Information supplied START
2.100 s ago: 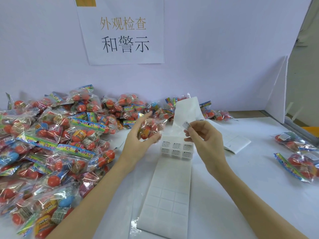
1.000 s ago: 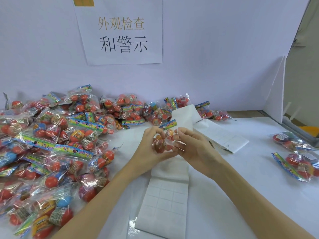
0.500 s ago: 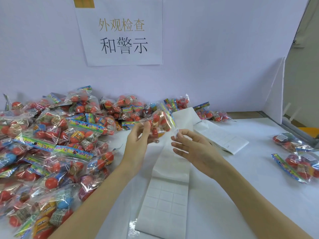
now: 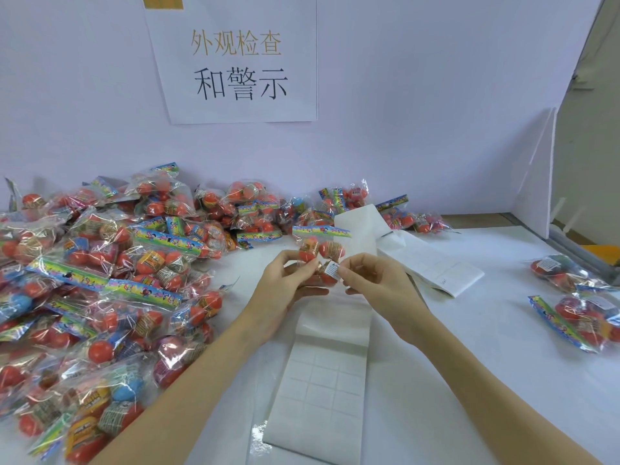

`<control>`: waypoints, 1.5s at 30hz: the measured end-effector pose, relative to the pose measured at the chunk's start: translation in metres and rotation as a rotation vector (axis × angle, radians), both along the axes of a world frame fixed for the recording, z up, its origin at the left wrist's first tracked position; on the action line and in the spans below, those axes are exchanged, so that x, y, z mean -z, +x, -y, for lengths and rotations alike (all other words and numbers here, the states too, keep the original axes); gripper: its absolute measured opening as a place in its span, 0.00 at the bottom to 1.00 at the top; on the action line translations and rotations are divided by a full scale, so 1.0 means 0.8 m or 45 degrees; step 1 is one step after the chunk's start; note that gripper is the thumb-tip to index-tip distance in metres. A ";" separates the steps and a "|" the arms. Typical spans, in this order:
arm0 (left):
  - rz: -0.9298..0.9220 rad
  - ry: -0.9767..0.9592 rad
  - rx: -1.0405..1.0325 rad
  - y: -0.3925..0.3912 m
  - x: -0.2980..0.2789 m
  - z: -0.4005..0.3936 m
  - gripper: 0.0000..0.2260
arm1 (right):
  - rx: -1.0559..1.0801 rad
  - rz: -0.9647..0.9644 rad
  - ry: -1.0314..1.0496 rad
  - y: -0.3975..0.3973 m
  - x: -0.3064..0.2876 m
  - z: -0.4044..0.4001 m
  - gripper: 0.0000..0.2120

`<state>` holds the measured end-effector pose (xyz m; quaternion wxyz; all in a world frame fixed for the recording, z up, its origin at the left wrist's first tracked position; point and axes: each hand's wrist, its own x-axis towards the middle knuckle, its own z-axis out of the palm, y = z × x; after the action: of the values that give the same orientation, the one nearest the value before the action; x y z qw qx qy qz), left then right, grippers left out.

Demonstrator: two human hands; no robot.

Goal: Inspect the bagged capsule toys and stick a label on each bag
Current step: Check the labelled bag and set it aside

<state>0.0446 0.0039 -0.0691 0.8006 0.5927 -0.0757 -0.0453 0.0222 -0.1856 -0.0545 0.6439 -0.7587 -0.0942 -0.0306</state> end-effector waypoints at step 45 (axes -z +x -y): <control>-0.045 0.063 0.000 0.000 0.009 0.006 0.11 | -0.047 0.317 -0.106 0.010 0.019 0.003 0.28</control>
<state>0.0450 -0.0009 -0.0759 0.7868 0.6115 -0.0606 -0.0577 0.0299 -0.1882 -0.0693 0.5956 -0.7732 -0.1887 -0.1087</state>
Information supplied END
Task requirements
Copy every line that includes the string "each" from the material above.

Task result
`<state>` holds the measured end-effector pose (xyz m; quaternion wxyz; all in a world frame fixed for the recording, z up, its origin at the left wrist's first tracked position; point and axes: each hand's wrist, its own x-axis towards the middle knuckle, its own z-axis out of the palm, y = z × x; after the action: of the values that give the same orientation, the one nearest the value before the action; x y z qw qx qy qz), left then right, grippers left out.
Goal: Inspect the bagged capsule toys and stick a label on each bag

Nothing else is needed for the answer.